Answer :
The percent yield of the reaction 2NO(g)+O₂(g)→2NO₂(g) is 7.98%.
Mole ratio of NO to NO₂ is 2:2 or 1:1. Therefore, the number of moles of NO₂ formed is equal to the number of moles of NO reacted.
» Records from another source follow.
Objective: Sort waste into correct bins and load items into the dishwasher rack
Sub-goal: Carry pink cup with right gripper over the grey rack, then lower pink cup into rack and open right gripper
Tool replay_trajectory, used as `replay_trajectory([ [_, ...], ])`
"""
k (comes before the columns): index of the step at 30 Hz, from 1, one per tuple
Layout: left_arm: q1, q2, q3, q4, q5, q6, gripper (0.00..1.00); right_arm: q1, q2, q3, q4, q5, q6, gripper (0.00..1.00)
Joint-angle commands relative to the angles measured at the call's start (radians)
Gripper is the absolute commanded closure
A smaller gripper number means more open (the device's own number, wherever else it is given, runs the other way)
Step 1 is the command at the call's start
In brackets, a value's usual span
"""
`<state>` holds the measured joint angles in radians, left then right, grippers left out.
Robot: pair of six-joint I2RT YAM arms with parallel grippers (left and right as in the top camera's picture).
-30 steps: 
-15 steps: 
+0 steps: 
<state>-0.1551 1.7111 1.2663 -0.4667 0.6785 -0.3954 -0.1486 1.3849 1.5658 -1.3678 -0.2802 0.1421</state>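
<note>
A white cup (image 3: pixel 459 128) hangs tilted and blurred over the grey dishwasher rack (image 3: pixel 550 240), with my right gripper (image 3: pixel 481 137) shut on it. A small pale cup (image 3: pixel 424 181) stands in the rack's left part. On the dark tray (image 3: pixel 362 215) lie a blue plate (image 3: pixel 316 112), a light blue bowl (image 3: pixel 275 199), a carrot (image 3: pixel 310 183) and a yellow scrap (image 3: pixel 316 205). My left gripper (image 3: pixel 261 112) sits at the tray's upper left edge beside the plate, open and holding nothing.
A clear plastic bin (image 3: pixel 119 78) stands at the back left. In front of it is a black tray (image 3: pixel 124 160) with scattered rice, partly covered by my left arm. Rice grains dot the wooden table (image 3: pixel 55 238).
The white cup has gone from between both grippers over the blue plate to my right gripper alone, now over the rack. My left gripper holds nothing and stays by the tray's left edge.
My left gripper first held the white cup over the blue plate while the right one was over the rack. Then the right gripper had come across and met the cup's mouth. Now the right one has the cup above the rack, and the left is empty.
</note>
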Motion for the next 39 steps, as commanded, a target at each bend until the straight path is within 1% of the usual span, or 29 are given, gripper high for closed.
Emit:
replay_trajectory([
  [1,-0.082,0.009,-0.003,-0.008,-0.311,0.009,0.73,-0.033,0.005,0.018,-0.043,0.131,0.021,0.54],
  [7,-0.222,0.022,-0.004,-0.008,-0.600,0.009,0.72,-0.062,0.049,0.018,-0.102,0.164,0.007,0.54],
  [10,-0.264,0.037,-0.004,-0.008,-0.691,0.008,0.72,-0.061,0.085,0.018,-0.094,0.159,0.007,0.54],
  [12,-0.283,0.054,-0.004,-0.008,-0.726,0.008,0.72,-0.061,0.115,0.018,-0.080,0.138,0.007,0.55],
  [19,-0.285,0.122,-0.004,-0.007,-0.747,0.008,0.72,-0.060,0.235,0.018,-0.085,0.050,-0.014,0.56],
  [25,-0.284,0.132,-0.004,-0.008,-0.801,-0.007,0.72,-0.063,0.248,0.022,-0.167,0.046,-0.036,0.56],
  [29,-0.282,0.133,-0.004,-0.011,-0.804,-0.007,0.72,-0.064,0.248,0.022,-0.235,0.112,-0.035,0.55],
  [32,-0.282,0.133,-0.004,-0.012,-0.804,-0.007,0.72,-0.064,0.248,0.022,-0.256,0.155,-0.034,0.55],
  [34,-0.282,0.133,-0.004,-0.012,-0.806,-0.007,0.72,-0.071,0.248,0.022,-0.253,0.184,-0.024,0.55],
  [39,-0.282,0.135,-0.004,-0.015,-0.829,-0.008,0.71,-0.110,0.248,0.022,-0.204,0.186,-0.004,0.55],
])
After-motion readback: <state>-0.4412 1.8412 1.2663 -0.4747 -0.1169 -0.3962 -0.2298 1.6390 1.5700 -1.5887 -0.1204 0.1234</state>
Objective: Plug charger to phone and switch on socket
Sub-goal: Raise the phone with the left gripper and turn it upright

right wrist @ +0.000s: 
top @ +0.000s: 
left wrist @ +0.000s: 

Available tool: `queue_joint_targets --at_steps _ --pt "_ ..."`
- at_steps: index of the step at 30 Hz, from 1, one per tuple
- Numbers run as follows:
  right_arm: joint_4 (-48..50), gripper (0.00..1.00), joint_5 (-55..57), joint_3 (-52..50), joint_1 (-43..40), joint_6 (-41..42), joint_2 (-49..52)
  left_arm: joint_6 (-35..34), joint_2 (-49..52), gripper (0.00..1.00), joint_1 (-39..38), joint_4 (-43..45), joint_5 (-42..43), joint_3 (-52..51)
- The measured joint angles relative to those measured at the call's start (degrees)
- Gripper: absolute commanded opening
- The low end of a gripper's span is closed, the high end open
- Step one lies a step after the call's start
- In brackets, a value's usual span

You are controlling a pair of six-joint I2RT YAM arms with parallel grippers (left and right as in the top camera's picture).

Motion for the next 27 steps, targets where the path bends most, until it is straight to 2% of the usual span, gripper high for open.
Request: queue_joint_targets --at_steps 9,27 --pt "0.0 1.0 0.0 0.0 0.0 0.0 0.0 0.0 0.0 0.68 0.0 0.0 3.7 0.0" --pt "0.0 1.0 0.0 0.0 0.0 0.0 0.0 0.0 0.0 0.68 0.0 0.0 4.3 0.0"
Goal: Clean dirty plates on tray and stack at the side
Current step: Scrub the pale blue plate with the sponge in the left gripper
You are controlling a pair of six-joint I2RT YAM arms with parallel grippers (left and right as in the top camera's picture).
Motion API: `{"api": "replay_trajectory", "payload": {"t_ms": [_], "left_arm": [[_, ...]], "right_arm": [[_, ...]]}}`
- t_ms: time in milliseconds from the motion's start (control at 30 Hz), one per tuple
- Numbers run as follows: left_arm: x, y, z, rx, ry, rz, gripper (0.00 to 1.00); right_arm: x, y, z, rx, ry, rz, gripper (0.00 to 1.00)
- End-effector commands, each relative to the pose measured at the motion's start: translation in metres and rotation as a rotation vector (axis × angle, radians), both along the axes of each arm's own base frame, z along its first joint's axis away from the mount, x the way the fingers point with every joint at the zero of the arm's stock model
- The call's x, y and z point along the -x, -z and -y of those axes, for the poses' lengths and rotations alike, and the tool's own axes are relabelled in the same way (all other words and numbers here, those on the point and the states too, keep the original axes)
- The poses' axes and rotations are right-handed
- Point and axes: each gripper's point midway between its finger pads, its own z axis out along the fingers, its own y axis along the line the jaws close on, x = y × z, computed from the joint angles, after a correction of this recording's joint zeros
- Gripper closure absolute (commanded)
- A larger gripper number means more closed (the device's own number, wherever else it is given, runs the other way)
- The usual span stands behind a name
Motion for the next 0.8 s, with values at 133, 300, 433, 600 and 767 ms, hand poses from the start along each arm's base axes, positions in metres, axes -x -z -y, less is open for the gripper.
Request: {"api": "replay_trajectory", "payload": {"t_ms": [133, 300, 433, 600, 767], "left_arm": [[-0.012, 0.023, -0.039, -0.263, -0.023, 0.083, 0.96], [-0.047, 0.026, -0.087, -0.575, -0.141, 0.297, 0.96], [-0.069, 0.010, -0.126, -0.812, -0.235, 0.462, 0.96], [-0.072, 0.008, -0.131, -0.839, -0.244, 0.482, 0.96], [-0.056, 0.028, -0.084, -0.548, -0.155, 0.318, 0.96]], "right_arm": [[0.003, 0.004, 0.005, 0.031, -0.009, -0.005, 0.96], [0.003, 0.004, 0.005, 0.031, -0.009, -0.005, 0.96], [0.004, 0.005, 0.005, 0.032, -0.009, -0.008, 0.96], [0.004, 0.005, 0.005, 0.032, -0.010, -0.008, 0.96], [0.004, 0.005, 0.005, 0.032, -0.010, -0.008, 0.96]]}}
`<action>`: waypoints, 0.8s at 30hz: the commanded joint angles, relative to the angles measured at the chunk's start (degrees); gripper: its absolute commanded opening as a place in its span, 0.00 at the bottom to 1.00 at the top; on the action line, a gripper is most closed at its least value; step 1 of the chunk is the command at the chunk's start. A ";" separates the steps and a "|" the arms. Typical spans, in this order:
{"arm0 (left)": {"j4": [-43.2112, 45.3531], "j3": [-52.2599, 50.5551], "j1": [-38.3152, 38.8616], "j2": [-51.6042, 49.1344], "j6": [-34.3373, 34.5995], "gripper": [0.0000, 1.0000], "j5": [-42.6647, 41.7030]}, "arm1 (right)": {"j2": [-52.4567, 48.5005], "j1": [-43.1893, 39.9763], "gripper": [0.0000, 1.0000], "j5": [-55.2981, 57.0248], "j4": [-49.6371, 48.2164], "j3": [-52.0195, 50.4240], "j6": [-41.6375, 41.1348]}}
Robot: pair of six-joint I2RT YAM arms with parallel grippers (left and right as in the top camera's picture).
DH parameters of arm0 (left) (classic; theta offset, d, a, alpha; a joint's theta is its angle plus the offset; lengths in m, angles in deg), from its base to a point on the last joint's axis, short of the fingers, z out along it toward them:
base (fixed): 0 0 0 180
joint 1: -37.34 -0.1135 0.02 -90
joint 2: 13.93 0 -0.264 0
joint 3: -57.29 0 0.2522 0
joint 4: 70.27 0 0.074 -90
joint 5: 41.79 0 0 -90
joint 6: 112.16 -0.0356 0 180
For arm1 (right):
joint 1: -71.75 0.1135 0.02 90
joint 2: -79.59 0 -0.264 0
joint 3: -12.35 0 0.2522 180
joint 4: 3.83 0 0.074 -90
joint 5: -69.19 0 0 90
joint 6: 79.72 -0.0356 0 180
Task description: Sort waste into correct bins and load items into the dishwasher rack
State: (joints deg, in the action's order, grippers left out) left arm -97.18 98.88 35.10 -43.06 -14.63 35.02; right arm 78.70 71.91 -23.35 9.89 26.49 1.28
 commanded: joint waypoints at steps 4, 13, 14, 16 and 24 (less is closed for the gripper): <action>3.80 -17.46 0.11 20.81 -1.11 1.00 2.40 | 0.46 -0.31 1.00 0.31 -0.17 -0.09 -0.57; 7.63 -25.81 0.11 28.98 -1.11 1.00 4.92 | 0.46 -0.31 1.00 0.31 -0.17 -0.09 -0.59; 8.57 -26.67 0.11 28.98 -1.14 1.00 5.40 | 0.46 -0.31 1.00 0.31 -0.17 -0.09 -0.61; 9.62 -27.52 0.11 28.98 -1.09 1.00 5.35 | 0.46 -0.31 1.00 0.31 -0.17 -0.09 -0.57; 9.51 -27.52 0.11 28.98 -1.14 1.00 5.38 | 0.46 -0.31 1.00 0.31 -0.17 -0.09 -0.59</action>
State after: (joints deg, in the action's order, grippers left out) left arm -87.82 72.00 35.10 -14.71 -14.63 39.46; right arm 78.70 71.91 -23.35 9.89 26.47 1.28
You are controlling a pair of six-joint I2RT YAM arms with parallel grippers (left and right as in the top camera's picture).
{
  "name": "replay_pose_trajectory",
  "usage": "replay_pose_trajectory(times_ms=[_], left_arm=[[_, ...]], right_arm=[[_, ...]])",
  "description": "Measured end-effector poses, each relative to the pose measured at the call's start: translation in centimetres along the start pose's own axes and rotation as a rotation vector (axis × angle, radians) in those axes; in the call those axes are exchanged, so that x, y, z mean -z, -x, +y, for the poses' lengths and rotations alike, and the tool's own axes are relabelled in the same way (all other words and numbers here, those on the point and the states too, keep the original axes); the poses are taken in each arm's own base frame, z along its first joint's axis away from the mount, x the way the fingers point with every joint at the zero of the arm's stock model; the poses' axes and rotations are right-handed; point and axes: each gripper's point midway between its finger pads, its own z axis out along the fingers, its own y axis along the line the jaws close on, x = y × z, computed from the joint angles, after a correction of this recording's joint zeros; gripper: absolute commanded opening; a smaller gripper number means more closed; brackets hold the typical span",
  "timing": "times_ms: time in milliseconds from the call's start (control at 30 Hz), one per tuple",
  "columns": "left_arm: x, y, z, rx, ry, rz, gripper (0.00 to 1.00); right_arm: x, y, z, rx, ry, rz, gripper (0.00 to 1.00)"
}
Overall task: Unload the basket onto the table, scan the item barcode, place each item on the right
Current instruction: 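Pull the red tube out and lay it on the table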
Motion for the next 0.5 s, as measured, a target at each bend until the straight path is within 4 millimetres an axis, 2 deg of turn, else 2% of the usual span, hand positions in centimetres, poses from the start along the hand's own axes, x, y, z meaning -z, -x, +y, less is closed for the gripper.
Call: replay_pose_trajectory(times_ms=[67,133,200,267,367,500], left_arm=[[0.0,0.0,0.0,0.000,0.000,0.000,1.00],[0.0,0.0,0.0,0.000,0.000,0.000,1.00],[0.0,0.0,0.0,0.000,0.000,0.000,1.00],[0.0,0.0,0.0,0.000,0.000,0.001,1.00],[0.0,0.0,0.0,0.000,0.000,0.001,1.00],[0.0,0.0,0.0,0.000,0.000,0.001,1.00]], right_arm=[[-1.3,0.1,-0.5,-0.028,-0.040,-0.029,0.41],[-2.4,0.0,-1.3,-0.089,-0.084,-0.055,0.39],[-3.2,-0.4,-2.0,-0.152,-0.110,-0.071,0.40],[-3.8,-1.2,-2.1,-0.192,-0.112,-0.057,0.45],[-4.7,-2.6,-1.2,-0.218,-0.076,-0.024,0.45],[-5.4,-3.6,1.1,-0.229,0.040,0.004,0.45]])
For an ideal gas, PV = nRT
n = PV/RT where temperature is in kelvin
volume of NO₂ formed = 98.3 L
temperature = 39.0°C or 312.15 K
pressure = 631 mmHg or 0.830 atm
n(NO) = PV/RT \
= (0.830 atm)(98.3 L)/(0.0821 L·atm/mol·K)(312.15 K)
= 33.6 mol
Since, the ratio is 1:1 yield of NO₂ is also 33.6 mol.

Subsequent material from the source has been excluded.